_What is expected_
Reproduce the section of the listing that begins at the line containing "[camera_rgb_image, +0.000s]" and finishes at the line containing "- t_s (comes". Include both end lines and nothing beyond them.

▼

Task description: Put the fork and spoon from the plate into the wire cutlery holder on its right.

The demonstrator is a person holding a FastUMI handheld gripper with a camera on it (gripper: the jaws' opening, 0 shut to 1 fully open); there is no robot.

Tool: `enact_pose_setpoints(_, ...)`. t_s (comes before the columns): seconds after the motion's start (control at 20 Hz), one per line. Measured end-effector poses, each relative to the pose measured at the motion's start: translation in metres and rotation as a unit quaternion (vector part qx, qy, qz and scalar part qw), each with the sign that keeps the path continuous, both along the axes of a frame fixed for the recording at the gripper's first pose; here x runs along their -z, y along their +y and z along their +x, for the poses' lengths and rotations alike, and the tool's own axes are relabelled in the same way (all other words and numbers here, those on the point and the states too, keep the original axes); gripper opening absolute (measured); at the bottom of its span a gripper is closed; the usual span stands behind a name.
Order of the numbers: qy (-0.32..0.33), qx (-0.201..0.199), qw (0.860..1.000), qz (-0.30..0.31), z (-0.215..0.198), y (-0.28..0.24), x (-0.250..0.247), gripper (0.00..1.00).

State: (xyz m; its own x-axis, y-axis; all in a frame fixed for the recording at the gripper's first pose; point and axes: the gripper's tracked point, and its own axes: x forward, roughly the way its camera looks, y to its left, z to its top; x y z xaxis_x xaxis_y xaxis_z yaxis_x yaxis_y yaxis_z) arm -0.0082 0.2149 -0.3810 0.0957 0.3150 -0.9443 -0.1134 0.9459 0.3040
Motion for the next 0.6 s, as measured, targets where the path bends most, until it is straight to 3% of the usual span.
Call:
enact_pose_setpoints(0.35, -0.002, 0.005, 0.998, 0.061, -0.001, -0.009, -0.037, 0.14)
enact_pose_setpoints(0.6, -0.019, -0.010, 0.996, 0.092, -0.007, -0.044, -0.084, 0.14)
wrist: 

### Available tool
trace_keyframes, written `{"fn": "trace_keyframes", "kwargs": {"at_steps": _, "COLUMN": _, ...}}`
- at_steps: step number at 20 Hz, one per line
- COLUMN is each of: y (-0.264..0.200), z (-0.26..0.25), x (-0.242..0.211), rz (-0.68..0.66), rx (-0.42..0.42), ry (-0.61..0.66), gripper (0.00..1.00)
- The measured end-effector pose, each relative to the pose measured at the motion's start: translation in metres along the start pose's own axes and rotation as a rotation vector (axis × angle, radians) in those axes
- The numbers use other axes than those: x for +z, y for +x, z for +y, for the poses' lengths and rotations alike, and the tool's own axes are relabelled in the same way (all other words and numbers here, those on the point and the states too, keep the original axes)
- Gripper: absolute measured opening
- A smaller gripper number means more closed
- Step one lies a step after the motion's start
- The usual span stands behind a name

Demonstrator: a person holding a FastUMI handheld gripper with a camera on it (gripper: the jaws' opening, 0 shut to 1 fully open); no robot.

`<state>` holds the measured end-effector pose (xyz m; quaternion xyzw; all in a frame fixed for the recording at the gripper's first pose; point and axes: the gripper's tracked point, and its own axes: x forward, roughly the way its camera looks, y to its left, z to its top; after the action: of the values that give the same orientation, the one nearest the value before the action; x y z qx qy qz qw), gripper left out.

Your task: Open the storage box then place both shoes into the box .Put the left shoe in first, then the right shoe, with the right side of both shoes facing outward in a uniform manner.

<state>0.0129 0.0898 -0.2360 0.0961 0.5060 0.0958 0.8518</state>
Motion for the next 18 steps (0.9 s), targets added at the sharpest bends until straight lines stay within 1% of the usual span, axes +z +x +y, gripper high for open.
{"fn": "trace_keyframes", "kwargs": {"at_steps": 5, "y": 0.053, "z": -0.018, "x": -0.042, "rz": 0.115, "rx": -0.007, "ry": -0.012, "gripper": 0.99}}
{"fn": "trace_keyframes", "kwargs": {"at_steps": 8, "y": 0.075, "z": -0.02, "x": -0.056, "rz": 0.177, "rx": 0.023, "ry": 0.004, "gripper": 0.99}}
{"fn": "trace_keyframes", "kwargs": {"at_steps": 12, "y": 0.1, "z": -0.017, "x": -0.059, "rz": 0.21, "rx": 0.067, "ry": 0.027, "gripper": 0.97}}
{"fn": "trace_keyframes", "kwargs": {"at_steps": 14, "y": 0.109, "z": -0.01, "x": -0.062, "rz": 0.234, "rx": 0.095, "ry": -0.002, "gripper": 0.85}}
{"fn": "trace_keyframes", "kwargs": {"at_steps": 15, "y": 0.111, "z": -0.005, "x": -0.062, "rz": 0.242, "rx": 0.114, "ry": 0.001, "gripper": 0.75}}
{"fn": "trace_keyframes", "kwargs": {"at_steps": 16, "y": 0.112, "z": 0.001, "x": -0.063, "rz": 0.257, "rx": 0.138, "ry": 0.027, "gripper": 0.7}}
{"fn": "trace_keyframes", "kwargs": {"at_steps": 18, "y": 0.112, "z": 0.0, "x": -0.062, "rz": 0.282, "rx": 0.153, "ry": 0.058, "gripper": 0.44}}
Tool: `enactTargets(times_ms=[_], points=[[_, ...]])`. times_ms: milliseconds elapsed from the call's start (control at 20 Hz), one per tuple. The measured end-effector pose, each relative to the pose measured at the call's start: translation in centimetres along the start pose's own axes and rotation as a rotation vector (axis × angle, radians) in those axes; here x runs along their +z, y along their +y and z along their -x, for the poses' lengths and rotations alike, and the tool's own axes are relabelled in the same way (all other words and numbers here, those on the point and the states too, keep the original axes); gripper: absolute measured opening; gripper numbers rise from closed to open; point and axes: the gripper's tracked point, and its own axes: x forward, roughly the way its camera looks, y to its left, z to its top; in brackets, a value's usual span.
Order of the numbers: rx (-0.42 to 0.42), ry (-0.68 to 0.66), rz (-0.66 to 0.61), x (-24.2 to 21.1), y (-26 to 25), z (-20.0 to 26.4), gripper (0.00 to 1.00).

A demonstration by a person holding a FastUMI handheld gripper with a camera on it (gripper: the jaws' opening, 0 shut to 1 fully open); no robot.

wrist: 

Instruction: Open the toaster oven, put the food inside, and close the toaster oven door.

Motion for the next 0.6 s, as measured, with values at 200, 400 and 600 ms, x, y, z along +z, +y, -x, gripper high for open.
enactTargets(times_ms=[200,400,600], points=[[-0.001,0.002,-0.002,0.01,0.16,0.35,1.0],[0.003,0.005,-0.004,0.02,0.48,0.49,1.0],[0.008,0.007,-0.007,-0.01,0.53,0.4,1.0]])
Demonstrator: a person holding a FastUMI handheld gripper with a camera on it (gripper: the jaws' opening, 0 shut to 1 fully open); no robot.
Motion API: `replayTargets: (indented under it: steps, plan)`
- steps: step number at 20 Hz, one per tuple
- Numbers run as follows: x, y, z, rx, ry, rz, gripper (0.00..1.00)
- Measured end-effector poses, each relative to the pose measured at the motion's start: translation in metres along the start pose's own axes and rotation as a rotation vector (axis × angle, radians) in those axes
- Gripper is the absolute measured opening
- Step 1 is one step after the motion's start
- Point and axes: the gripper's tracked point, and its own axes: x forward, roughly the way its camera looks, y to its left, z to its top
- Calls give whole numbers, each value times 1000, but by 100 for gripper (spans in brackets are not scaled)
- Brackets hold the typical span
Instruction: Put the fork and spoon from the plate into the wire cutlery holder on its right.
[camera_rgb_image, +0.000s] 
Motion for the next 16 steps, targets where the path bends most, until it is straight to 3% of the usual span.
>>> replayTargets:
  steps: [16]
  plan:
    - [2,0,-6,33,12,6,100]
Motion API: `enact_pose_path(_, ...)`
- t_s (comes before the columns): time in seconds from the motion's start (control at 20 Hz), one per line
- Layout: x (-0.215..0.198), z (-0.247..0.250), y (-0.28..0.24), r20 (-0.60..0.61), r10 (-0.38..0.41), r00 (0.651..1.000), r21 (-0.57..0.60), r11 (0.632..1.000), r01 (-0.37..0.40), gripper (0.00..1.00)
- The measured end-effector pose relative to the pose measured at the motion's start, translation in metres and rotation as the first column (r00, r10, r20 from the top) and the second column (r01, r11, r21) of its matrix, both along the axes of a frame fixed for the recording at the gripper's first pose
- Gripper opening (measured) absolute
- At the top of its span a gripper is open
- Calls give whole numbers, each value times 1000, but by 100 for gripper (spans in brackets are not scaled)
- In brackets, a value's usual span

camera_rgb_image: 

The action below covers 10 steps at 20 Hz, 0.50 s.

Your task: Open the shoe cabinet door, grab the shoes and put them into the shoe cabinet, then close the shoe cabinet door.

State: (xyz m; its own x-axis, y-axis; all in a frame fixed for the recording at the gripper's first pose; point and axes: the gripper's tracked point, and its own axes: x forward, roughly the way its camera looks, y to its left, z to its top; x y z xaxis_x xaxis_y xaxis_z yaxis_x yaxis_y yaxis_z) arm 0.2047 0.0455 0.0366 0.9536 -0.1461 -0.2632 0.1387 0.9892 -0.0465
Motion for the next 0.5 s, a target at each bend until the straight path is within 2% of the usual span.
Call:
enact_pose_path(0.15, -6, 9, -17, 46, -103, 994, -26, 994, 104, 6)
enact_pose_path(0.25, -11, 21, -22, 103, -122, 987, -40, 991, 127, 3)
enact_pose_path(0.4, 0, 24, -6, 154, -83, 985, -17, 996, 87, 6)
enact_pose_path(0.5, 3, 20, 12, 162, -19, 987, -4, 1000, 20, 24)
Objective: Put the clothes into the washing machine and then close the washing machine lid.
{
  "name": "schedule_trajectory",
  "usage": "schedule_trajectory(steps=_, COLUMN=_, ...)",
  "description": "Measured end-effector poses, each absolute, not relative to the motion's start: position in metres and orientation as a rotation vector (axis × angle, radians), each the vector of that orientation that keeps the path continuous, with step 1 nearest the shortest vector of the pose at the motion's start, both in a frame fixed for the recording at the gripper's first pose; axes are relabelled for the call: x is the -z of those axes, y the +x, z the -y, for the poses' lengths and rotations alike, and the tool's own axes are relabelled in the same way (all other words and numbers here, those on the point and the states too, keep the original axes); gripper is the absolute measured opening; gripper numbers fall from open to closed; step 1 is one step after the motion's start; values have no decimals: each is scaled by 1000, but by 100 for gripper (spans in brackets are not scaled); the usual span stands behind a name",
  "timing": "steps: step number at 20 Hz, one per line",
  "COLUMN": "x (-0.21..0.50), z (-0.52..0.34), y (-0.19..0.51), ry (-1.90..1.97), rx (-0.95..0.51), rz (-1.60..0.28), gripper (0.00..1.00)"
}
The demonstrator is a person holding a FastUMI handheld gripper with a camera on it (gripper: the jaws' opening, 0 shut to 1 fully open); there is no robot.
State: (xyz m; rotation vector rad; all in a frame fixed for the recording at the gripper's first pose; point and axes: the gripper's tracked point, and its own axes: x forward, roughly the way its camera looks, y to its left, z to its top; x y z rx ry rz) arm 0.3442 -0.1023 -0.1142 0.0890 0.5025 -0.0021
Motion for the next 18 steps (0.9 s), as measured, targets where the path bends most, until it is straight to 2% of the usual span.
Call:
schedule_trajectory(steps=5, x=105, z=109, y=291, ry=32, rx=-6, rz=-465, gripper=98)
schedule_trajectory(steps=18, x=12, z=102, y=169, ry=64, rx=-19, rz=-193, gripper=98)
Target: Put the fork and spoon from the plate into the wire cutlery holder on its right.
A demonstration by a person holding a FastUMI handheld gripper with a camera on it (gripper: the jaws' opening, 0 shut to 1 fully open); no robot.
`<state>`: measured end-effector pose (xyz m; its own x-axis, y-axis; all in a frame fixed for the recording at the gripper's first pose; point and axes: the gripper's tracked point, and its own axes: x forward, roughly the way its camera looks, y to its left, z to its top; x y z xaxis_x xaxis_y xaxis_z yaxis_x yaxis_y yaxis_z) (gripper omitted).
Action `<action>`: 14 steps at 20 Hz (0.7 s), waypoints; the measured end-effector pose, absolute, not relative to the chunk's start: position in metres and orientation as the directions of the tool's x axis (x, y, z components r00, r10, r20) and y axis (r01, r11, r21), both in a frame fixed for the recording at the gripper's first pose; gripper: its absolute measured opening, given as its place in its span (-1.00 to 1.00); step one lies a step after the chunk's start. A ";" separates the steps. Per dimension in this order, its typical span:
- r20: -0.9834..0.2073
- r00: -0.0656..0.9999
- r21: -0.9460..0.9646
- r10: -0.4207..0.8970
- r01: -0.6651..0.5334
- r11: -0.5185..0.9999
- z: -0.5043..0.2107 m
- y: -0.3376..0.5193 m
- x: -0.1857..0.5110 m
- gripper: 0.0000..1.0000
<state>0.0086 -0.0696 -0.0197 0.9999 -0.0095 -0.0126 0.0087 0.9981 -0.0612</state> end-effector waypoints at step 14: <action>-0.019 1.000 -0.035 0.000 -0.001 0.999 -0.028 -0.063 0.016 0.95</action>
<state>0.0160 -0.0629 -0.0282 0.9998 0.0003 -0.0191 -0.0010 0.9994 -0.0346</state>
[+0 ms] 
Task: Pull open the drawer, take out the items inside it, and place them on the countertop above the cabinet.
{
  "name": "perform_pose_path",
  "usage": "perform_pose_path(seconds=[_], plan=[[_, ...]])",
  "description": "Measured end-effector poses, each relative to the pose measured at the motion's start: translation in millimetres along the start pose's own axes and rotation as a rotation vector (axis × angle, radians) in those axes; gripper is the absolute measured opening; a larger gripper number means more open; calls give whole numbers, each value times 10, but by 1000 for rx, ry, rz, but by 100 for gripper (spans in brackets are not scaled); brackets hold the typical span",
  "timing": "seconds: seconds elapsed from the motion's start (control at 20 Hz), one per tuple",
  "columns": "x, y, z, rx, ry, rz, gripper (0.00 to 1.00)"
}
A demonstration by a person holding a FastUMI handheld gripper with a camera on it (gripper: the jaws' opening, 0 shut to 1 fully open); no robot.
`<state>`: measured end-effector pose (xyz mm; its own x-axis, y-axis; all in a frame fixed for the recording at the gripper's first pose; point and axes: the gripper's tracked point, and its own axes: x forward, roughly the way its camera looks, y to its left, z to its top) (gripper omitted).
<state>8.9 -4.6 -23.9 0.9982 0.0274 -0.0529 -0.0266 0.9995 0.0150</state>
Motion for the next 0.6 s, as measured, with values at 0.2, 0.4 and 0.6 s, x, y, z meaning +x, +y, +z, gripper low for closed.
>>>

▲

_Response_
[camera_rgb_image, +0.000s] 
Motion for the next 16 steps, targets where the path bends most, until it is straight to 3% of the usual span.
>>> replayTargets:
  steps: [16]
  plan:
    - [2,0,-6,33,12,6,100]
Motion API: `enact_pose_path(_, ...)`
- t_s (comes before the columns): time in seconds from the motion's start (control at 20 Hz), one per line

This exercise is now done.